> **WHAT YOU NEED TO DO**
Your answer must consist of every line from the data below that includes the word "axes".
========================================
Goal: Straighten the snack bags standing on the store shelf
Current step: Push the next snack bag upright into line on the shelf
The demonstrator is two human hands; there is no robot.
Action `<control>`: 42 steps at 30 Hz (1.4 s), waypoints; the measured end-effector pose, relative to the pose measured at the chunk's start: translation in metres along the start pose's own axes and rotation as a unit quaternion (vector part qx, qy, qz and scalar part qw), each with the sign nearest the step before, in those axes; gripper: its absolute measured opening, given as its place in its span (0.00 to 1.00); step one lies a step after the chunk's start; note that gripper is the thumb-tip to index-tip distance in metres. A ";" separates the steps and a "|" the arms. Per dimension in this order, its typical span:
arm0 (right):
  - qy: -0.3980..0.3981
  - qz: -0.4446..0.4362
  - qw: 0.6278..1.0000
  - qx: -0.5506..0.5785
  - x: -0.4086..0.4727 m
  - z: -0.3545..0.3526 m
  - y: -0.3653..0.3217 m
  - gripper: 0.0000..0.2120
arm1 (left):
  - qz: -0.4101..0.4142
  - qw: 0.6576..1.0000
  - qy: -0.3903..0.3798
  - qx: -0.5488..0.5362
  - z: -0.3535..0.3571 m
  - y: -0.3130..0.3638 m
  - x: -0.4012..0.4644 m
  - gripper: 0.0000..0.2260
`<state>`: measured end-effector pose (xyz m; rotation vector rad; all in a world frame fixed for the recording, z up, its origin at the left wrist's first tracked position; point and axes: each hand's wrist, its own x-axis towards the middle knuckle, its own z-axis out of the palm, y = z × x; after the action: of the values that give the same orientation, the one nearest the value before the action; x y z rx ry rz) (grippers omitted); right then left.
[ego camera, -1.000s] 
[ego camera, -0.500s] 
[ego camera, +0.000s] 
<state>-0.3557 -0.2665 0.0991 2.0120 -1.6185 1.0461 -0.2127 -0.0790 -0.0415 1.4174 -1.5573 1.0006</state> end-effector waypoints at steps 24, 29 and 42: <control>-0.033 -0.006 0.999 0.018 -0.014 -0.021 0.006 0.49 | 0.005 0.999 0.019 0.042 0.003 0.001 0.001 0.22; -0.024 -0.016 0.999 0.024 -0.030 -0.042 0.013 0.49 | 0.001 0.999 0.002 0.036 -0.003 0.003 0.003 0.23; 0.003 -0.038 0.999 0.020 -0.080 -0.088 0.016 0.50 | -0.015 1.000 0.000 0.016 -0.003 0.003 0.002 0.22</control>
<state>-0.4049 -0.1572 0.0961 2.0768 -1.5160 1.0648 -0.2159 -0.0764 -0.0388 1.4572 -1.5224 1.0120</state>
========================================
> **ANSWER AREA**
Action `<control>`: 42 steps at 30 Hz (1.4 s), waypoints; the measured end-effector pose, relative to the pose measured at the chunk's start: translation in metres along the start pose's own axes and rotation as a unit quaternion (vector part qx, qy, qz and scalar part qw), each with the sign nearest the step before, in those axes; gripper: its absolute measured opening, given as its place in its span (0.00 to 1.00); step one lies a step after the chunk's start; note that gripper is the thumb-tip to index-tip distance in metres. A ";" separates the steps and a "|" the arms. Per dimension in this order, its typical span:
`<state>`: measured end-effector pose (xyz m; rotation vector rad; all in a world frame fixed for the recording, z up, its origin at the left wrist's first tracked position; point and axes: each hand's wrist, its own x-axis towards the middle knuckle, its own z-axis out of the palm, y = z × x; after the action: of the values that give the same orientation, the one nearest the value before the action; x y z rx ry rz) (grippers omitted); right then left.

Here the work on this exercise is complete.